Après moins d'une semaine, saturation totale de l’affaire DSK quand qu’il se passe mille choses plus importantes dans le monde! Si j’y reviens une ultime fois, c’est pour un coup de gueule: marre de l’obsession sexuelle des medias. Certains tabloïds américains, selon Internet, glosent sur le fait que l’inculpé aurait imposé à sa victime deux fellations et une sodomie. Tout ça en vingt minutes par un homme de 65 ans- décidément on ne prête qu’aux riches !- ça relève du fantasme pornographique plus que de la réalité. D’ailleurs, que cet homme tronche dans les 10 000 positions des femmes qui ont autant envie que lui m’importe peu, je suis loin d’être puritaine. Mais qu’il impose sa main sur le genou à une fille juste parce qu’il a du pouvoir et de l’argent, c’est insupportable ! Comme d’habitude, les medias se focalisent sur le sexe, alors que ce sont les dérives de comportement que génèrent l’argent et le pouvoir qui sont gravissimes. Les dérives mêmes que dénonce Hervé Kempf dans son excellent livre « L’oligarchie, ça suffit ! » Exemple, l’arrogance exprimée par Jean-François Kahn dans un raccourci terrible où il récuse l’accusation de viol en la requalifiant de « Troussage de domestique ». Ben voyons… une domestique, ça se courbe sur son aspirateur et ça offre sa croupe au maître qui lui fait l’honneur de son éminente Bite. Dans l’Ancien régime, ça s’appelait « droit de cuissage », et décidément l’instinct monarchique reste très vivace en France…

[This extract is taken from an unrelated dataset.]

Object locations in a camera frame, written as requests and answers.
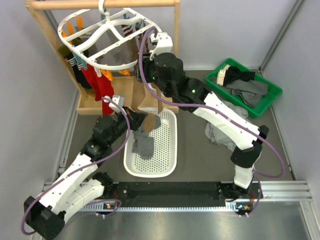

Quant à la Défense, elle affirmera ce que qu'affirmenttous les agresseurs : « Elle était consentante, Monsieur le juge. » Le pire est qu’ils en sont persuadés. Dans leur esprit, si une femme ne résiste pas jusqu’à se faire tuer parfois, c’est qu’elle est d’accord. Comme m’ont dit certains hommes : « Une fellation, c’est hyper dangereux pour le mec si la fille ne veut pas, elle peut la lui couper d’un coup de dents ! » J’avoue que je le croyais aussi… Jusqu’au jour où j’ai interviewé une infirmière victime de ce viol là. Je lui ai demandé pourquoi elle n’avait pas mordu son violeur. « Mais vous n’imaginez pas l’état de peur et d’humiliation qu’on ressent dans cette situation, la peur de mourir car on sait que l’homme surexcité est capable de nous étrangler, et le dégoût, l’humiliation si violente qu’on n’a qu’une idée en tête : en finir et qu’il s’en aille ! » Cette femme a eu la vie sauve, mais peur de sortir le soir et dégoût des hommes pendant des années… Ca ne s’efface pas comme ça, l’humiliation…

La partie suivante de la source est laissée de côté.